**Instructions for the task**
Give the number of lines in the material below that contain the word "frame", and nothing else.
BEGIN Data in this exercise
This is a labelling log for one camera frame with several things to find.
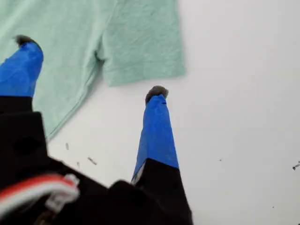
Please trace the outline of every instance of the green cloth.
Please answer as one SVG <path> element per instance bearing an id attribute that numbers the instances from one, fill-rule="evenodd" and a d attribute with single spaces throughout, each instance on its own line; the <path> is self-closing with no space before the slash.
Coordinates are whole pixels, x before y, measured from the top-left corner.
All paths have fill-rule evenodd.
<path id="1" fill-rule="evenodd" d="M 109 86 L 184 74 L 176 0 L 0 0 L 0 61 L 23 34 L 44 51 L 34 109 L 51 138 L 104 62 Z"/>

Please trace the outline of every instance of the red and white wire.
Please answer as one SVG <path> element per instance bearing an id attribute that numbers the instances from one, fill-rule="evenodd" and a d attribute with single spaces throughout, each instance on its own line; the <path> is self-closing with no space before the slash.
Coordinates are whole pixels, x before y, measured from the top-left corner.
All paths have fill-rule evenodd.
<path id="1" fill-rule="evenodd" d="M 53 193 L 66 195 L 68 202 L 79 196 L 76 184 L 63 176 L 46 174 L 30 178 L 0 191 L 0 220 L 17 207 Z"/>

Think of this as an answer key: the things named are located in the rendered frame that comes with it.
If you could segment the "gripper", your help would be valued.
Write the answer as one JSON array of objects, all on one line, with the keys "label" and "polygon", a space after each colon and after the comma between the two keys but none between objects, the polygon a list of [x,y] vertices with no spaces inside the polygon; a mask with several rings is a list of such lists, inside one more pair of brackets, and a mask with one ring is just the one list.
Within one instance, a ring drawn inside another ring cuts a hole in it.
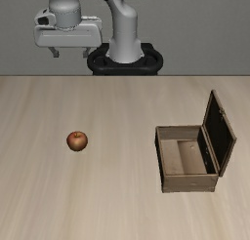
[{"label": "gripper", "polygon": [[56,48],[86,48],[83,50],[86,59],[91,48],[97,48],[103,42],[102,20],[98,17],[81,17],[79,12],[57,15],[43,9],[34,22],[35,44],[48,48],[54,58],[60,56]]}]

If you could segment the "red apple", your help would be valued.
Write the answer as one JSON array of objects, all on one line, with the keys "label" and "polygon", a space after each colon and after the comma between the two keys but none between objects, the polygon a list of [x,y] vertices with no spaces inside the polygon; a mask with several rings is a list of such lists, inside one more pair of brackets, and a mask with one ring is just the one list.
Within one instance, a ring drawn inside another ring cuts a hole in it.
[{"label": "red apple", "polygon": [[81,151],[88,144],[87,136],[80,131],[70,133],[66,138],[68,147],[73,151]]}]

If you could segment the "wooden box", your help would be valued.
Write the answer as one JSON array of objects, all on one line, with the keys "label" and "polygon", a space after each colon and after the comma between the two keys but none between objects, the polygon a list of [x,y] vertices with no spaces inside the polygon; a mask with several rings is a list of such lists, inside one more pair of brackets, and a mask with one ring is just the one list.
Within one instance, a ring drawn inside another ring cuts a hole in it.
[{"label": "wooden box", "polygon": [[201,126],[155,128],[163,193],[214,192],[219,174]]}]

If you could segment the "wooden box lid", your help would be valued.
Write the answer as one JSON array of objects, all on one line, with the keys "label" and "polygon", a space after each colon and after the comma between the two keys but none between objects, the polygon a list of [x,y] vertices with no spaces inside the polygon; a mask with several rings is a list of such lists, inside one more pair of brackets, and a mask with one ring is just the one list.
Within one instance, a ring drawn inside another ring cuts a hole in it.
[{"label": "wooden box lid", "polygon": [[215,90],[209,96],[202,128],[219,177],[225,173],[236,136]]}]

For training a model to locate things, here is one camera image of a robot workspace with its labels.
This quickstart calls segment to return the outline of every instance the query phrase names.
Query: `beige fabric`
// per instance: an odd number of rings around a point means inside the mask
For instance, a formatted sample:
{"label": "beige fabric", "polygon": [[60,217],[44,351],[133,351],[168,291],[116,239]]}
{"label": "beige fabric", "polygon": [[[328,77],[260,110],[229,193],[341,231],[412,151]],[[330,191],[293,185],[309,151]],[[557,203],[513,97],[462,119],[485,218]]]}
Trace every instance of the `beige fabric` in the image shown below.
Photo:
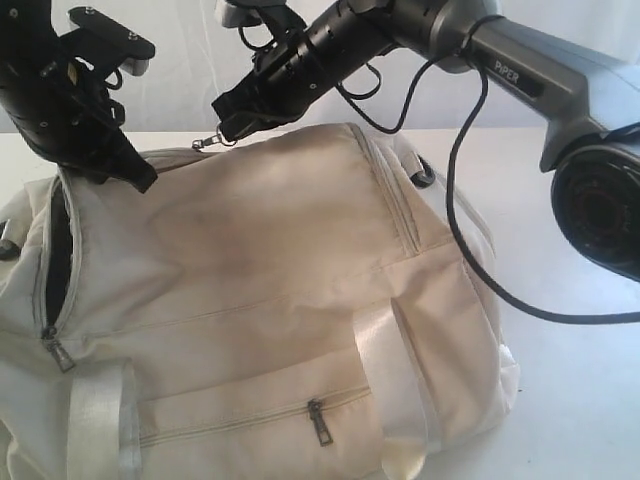
{"label": "beige fabric", "polygon": [[[61,174],[74,264],[58,338],[78,364],[132,359],[144,479],[380,470],[353,320],[390,299],[444,448],[509,412],[518,367],[495,297],[469,276],[442,217],[442,185],[421,198],[409,181],[398,156],[410,150],[329,125],[214,157],[150,154],[161,175],[145,196]],[[25,197],[23,255],[0,279],[0,474],[18,480],[66,478],[73,371],[61,374],[39,340],[46,192]],[[467,236],[490,268],[485,227],[465,205]],[[329,447],[311,399],[324,401]]]}

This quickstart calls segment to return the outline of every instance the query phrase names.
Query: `zipper pull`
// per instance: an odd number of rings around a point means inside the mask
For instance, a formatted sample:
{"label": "zipper pull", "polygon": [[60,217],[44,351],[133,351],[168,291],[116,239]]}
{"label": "zipper pull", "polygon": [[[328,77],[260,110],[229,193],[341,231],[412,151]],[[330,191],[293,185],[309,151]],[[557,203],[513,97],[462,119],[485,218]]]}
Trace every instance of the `zipper pull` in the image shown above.
{"label": "zipper pull", "polygon": [[57,334],[58,330],[56,327],[45,328],[42,332],[42,344],[56,361],[60,371],[62,373],[67,373],[76,366],[76,362],[71,358],[69,352],[64,349],[60,340],[56,338]]}
{"label": "zipper pull", "polygon": [[322,407],[323,404],[320,400],[311,400],[307,404],[307,409],[309,410],[309,418],[311,418],[313,426],[316,429],[316,435],[318,435],[320,446],[326,447],[333,443],[333,438],[331,437],[329,427],[327,427],[327,424],[324,421],[324,417],[322,416]]}

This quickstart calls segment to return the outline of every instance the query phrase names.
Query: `white backdrop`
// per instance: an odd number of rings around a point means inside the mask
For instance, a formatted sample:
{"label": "white backdrop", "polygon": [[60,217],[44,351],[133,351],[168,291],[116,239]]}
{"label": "white backdrop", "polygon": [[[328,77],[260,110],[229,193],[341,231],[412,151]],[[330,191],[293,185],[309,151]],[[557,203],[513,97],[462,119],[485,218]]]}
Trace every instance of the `white backdrop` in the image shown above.
{"label": "white backdrop", "polygon": [[[289,5],[308,22],[333,0],[289,0]],[[66,32],[66,12],[76,5],[91,4],[158,47],[158,56],[142,78],[125,77],[115,98],[127,108],[129,131],[207,131],[217,119],[210,106],[222,92],[234,87],[248,73],[250,52],[237,32],[215,21],[215,0],[53,0],[53,23]],[[638,0],[503,0],[510,19],[563,37],[627,61],[640,57]],[[256,41],[263,32],[252,35]],[[384,88],[366,103],[366,110],[385,125],[394,125],[408,84],[422,60],[398,51],[374,61],[384,73]],[[354,91],[373,83],[359,72],[347,85]],[[409,128],[459,126],[476,100],[475,73],[448,76],[433,70],[416,95]],[[300,122],[358,121],[357,115],[335,93],[312,107]],[[531,126],[542,120],[509,98],[497,87],[479,120],[483,126]],[[0,132],[12,131],[0,112]]]}

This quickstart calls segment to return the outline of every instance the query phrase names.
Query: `gray robotic arm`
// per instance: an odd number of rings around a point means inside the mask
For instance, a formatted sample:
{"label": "gray robotic arm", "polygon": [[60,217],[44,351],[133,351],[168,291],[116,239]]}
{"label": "gray robotic arm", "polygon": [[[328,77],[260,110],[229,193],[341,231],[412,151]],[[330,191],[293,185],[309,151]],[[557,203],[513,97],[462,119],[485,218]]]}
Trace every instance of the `gray robotic arm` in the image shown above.
{"label": "gray robotic arm", "polygon": [[567,239],[590,260],[640,281],[640,68],[511,22],[497,0],[338,0],[306,30],[292,24],[276,35],[273,12],[287,18],[284,3],[219,2],[238,25],[243,10],[245,24],[268,19],[275,40],[213,103],[227,140],[299,119],[396,48],[450,73],[481,68],[548,120],[540,166],[556,171],[552,201]]}

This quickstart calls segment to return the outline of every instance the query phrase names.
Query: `bag strap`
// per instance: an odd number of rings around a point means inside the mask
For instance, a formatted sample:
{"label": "bag strap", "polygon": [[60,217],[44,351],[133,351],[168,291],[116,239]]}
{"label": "bag strap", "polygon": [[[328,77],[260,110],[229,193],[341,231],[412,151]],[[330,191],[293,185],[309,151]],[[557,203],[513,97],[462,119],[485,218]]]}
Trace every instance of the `bag strap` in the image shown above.
{"label": "bag strap", "polygon": [[79,366],[71,386],[67,479],[138,479],[139,435],[131,362]]}
{"label": "bag strap", "polygon": [[391,300],[359,312],[353,329],[381,420],[382,468],[390,480],[415,480],[441,432],[406,320]]}

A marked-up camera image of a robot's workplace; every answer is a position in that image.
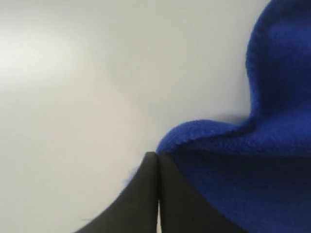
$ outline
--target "black object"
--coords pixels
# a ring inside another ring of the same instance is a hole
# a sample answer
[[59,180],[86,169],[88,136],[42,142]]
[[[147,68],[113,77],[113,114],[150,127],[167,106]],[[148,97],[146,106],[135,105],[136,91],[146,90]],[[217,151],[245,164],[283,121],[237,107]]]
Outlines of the black object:
[[211,207],[168,155],[146,153],[119,197],[76,233],[156,233],[158,201],[163,233],[246,233]]

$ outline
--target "white background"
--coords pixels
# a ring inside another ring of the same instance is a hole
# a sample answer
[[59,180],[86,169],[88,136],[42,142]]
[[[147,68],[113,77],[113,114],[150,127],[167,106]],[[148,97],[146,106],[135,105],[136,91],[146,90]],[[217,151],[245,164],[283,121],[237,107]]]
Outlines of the white background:
[[245,117],[267,2],[0,0],[0,232],[73,232],[171,127]]

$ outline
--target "black fabric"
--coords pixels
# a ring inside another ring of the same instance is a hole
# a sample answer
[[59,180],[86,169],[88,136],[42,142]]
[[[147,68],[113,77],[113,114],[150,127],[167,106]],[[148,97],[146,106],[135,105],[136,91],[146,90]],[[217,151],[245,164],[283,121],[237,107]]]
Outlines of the black fabric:
[[156,233],[157,155],[147,153],[129,185],[97,218],[76,233]]
[[163,233],[246,233],[211,207],[181,175],[170,156],[158,157]]

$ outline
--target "blue fleece fabric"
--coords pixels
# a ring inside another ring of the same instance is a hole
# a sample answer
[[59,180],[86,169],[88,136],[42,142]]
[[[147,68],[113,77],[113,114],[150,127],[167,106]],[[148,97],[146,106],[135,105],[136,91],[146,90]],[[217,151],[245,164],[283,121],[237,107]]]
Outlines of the blue fleece fabric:
[[197,120],[157,151],[223,215],[251,233],[311,233],[311,0],[272,0],[248,45],[251,113]]

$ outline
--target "white wall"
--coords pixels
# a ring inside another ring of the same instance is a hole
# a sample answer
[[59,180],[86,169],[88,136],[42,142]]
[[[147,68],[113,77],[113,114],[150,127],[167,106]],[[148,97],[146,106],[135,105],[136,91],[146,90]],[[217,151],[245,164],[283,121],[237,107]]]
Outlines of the white wall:
[[0,232],[73,232],[170,127],[245,117],[267,2],[0,0]]
END Data in this exercise
**Exercise output**
2